◆ WORK TO COMPLETE: Exactly as written, copy the lines of the data below from the first through the one containing "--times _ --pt".

----------------------------------------

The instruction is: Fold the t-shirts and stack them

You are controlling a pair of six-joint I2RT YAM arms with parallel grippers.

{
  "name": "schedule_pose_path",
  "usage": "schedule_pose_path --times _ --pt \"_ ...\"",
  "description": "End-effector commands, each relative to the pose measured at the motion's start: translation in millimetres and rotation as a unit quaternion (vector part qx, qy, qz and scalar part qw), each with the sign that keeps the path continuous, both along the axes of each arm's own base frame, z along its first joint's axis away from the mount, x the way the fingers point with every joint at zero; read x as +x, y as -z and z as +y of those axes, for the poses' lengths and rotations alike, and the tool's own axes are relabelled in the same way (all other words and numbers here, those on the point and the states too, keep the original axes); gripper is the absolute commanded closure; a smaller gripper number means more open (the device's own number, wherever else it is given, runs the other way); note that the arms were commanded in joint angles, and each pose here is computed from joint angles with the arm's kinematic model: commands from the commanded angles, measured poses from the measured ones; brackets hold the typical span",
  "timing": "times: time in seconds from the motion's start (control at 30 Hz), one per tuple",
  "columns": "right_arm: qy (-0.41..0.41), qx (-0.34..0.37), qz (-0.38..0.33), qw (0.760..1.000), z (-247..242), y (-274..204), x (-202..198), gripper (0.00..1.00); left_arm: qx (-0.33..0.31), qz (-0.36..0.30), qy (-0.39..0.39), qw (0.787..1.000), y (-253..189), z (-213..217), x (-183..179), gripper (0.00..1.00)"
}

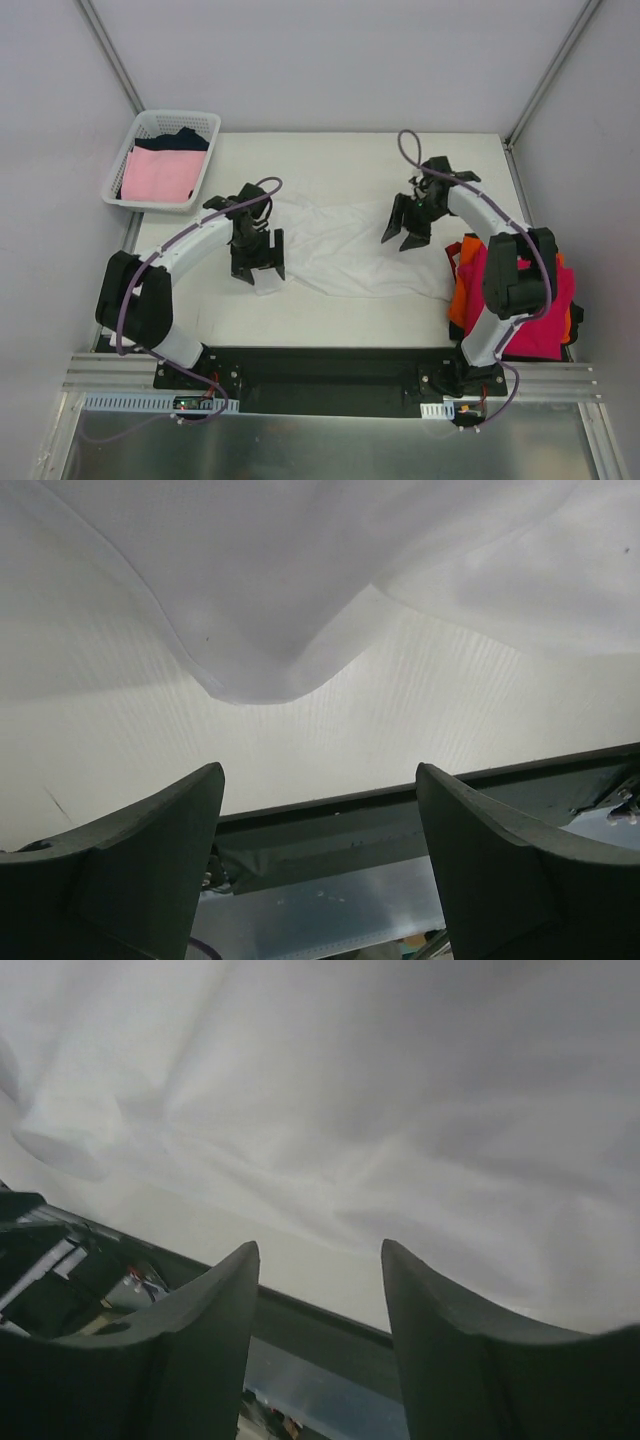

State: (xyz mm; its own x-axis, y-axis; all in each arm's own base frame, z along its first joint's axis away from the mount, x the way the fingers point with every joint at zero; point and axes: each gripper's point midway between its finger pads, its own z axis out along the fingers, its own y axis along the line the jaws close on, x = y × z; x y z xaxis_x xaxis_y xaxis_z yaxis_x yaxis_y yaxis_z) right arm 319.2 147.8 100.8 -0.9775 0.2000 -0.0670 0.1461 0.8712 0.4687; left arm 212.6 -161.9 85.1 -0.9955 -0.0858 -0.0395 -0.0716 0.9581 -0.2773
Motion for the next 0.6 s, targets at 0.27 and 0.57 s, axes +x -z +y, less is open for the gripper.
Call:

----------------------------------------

◆ EXERCISE SOLUTION:
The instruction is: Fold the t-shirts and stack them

You are controlling a pair of six-joint I2RT YAM arms with parallel grippers.

{
  "name": "schedule_pose_path",
  "usage": "schedule_pose_path --times _ --pt \"_ ...\"",

The exercise has been fully completed.